* [Exercise details] Each line of the listing below must be retyped exactly, with images left out.

* [Recorded data]

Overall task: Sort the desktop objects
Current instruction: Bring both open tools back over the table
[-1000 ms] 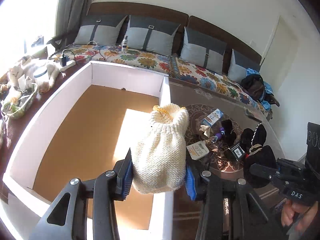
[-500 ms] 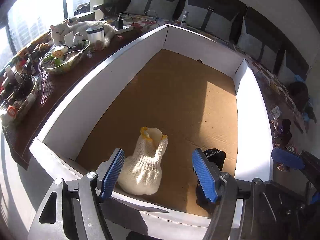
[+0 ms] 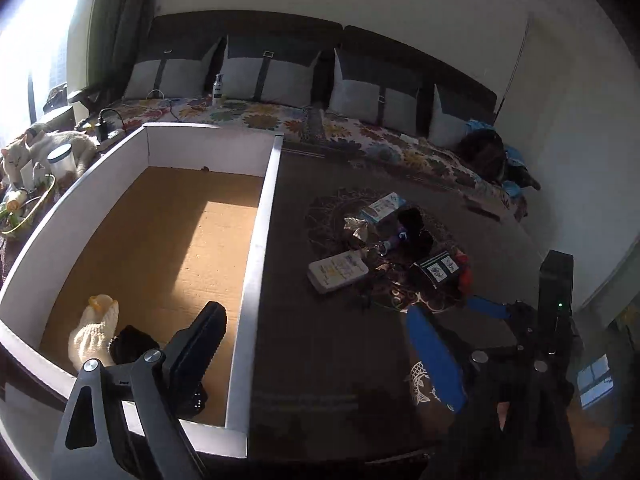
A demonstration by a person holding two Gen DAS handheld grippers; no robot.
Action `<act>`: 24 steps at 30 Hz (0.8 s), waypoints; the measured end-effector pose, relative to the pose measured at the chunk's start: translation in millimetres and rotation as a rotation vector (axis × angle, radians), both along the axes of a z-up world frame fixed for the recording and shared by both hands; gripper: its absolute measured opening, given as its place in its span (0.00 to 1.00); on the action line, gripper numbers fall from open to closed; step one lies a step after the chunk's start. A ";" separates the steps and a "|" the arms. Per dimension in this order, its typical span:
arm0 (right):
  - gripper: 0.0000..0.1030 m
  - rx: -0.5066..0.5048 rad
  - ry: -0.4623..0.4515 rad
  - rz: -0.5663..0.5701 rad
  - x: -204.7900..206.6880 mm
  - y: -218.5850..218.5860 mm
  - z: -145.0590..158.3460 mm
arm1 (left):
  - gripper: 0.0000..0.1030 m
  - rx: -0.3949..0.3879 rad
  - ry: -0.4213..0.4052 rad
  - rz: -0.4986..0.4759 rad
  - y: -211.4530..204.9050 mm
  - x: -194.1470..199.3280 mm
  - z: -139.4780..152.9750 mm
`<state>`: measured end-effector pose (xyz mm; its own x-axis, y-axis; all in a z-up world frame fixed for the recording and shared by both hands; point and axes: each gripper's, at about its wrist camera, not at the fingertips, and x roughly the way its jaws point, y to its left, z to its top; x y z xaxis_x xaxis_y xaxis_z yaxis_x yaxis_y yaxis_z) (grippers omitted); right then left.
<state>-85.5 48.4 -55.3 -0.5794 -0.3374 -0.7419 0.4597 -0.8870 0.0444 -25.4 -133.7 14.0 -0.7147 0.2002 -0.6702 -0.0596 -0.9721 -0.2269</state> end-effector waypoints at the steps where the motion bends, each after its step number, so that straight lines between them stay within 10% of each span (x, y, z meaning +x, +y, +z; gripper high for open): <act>1: 0.90 0.030 -0.014 -0.043 -2.1 20.6 -12.1 | 0.97 -0.002 -0.006 -0.038 19.9 -1.9 -6.4; 11: 0.90 0.115 -0.150 -0.328 -2.3 165.3 -79.2 | 0.97 -0.153 -0.246 -0.116 127.6 -42.4 -144.2; 24: 1.00 0.101 -0.096 -0.307 -48.1 151.8 -92.7 | 1.00 -0.246 -0.201 -0.089 141.4 -111.4 -152.9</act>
<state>-133.6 200.2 -148.0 -0.5684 -0.0796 -0.8189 0.1683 -0.9855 -0.0210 -136.8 7.8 -138.9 -0.5505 0.0704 -0.8319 -0.1247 -0.9922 -0.0014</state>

* [Final answer]
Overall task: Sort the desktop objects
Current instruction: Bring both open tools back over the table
[-1000 ms] 
[-500 ms] 
[+0 ms] 
A demonstration by a person holding two Gen DAS handheld grippers; no robot.
Action `<act>`: 24 steps at 30 Hz (0.8 s), waypoints; the measured end-effector pose, relative to the pose measured at the chunk's start: translation in millimetres and rotation as a rotation vector (axis × angle, radians), both along the axes of a z-up world frame fixed for the recording and shared by both hands; gripper: its absolute measured opening, given as its place in its span (0.00 to 1.00); on the action line, gripper numbers fall from open to closed; step one lies a step after the chunk's start. A ";" separates the steps and a "|" the arms. Per dimension in this order, its typical span:
arm0 (right):
  - gripper: 0.0000..0.1030 m
  - rx: -0.5066..0.5048 rad
  - ry: -0.4623..0.4515 rad
  - rz: -0.5663..0.5701 rad
  - x: -204.7900..206.6880 mm
  - y: -218.5850..218.5860 mm
  - z: -145.0590..158.3460 mm
arm1 (left):
  - gripper: 0.0000..0.1030 m
  - rx: -0.3949..0.3879 rad
  - ry: -0.4213..0.4052 rad
  - rz: -0.4986..0.4759 rad
  - y: -211.4530..204.9050 mm
  - x: -194.1470..199.3280 mm
  - z: -139.4780..152.9750 mm
`<state>`: measured end-effector pose (xyz mm; its own x-axis, y-axis; all in a z-up world frame fixed for the recording and shared by both hands; point and axes: each gripper's, at about its wrist camera, not at the fingertips, and x roughly the way its jaws point, y to its left, z to its top; x y z xaxis_x xaxis_y xaxis_z yaxis_x yaxis_y yaxis_z) (grippers omitted); right then left.
<state>-85.5 48.4 -55.3 -0.5794 -0.3374 -0.7419 0.4597 -0.8870 0.0444 -25.4 -133.7 14.0 -0.7147 0.2002 -0.6702 -0.0596 -0.9721 -0.2269</state> end-effector waypoints at the steps where the motion bends, each after its step number, so that straight lines between them stay within 10% of each span (x, y, z meaning +x, +y, +z; gripper high for open): <act>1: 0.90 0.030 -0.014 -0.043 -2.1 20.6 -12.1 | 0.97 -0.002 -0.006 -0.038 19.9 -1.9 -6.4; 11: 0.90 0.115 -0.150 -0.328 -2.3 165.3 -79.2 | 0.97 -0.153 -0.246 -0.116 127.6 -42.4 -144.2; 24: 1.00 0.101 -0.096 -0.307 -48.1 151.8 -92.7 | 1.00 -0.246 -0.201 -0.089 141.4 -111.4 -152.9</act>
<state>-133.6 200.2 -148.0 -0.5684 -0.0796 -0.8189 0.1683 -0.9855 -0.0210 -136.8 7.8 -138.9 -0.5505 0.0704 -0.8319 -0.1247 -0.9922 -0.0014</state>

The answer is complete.